Menurutnya, penurunan daya beli masyarakat terjadi sejak awal tahun. Penurunan makin parah setelah Hari Raya Idulfitri 2024, terutama di luar pulau Jawa.
Kondisi keuangan masyarakat kelas menengah yang menipis ini menjadi salah satu penyebab mereka memilih barang impor. Pasalnya, harga yang murah menjadi fokus utama pembeli.
"Inilah juga yang menjadi salah satu penyebab kenapa barang impor ilegal semakin marak dikarenakan harganya yang sangat murah akibat tidak membayar berbagai pungutan dan pajak sebagaimana mestinya," jelasnya.
Alphonsus memperkirakan kondisi ini akan berlangsung sampai akhir tahun. Imbasnya, ia memprediksi pertumbuhan industri usaha ritel sepanjang 2024 anjlok atau hanya single digit dibandingkan sebelumnya.
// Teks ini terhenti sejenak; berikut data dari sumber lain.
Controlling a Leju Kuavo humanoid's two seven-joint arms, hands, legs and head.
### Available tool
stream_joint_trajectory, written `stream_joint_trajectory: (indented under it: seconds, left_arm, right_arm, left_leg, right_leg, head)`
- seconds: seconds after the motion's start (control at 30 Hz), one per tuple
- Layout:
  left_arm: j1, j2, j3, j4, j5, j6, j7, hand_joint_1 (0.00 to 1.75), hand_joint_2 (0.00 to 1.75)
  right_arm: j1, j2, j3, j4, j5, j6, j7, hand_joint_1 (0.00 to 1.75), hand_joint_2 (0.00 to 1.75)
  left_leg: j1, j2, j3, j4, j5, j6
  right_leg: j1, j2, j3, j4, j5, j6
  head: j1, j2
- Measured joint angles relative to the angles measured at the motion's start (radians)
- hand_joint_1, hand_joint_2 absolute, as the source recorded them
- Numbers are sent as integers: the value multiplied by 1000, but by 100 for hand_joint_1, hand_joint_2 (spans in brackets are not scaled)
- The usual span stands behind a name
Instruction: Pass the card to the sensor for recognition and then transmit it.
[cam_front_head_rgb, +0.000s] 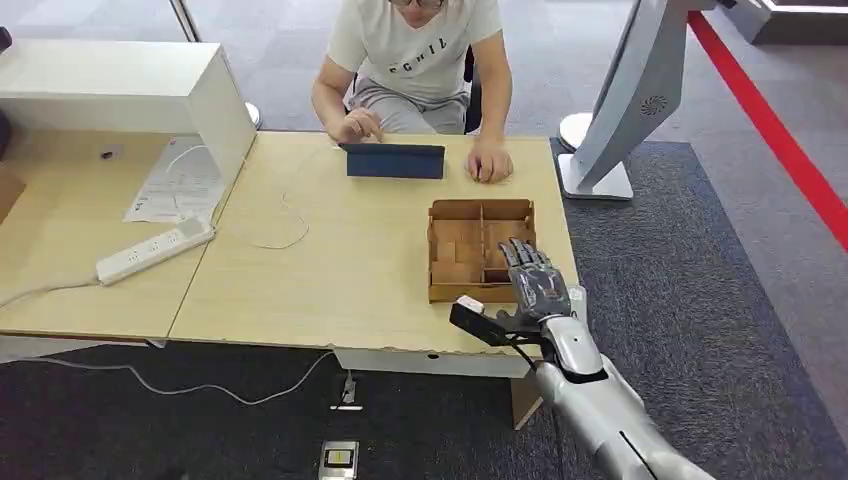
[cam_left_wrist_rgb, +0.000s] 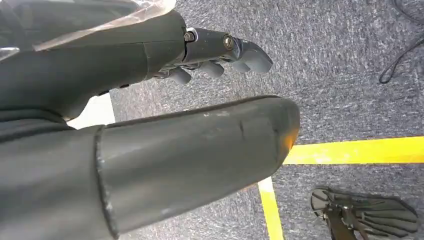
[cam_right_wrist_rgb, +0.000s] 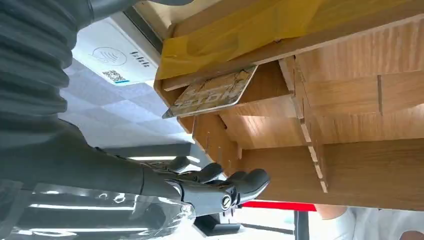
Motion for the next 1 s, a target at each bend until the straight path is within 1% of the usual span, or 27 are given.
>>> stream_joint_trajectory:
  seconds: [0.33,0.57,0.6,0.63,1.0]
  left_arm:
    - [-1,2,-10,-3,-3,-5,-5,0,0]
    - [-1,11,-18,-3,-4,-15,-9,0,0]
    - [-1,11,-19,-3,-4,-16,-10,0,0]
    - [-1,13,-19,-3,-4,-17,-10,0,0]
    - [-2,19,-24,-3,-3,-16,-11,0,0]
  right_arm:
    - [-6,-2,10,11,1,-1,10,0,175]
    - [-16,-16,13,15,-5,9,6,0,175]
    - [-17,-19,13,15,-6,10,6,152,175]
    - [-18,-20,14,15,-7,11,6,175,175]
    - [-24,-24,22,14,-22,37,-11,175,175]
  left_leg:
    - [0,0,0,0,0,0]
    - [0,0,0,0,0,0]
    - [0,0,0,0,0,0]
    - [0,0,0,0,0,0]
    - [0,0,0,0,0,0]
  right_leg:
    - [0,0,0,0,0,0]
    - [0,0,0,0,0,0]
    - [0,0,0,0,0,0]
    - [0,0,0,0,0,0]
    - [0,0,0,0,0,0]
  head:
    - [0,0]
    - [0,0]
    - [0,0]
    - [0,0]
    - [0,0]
Ia menekankan untuk mengatasi permasalahan ini, pengusaha tidak bisa sendiri. Berbagai langkah telah ditempuh mulai dari memperkecil kemasan hingga menyelenggarakan program belanja seperti Jakarta Great Sale sampai Indonesia Shopping Festival dengan memberikan diskon besar-besaran, tapi tetap tidak berhasil.
Karenanya, ia mendesak pemerintah turun tangan. Salah satunya, menunda rencana kenaikan Pajak Pertambahan Nilai (PPN) menjadi 12 persen mulai 1 Januari 2025. Pasalnya, kebijakan itu dinilai akan menambah beban masyarakat dan memperburuk industri usaha ritel.
"Rencana kenaikan PPN dari 11 persen menjadi 12 persen adalah salah faktor yang berpotensi memperlemah daya beli masyarakat kelas menengah bawah, sehingga sebaiknya rencana tersebut ditunda sementara waktu sampai dengan kondisi telah menjadi lebih baik," pungkasnya.
BPS mencatat Indonesia sebelumnya mengalami deflasi dalam lima bulan berturut-turut sejak Mei 2024.
Pada September 2024, deflasi tercatat 0,12 persen (mtm). Ini menjadi yang terparah dalam lima tahun terakhir kepemimpinan Presiden Joko Widodo (Jokowi).
Pakar Kebijakan Publik dan Ekonom UPN Veteran Jakarta Achmad Nur Hidayat mengatakan deflasi ini memang pertanda penurunan daya beli masyarakat dan ketimpangan ekonomi yang semakin lebar.
Hal ini terlihat dari konsumsi kelompok atas yang tetap stabil bahkan lebih fokus pada kebutuhan tersier. Artinya, alih-alih mengurangi konsumsi, mereka yang berada di lapisan atas justru tetap membelanjakan uang mereka, tetapi untuk barang-barang yang bersifat mewah atau hiburan.
"Di sisi lain, kelas menengah bawah yang daya belinya terus tergerus oleh berbagai faktor seperti inflasi, pengangguran, dan ketidakpastian ekonomi mengalami kesulitan untuk memenuhi kebutuhan dasarnya, apalagi untuk konsumsi barang tersier. Kondisi ini menunjukkan adanya kesenjangan yang sangat nyata dalam distribusi pendapatan di masyarakat," jelasnya.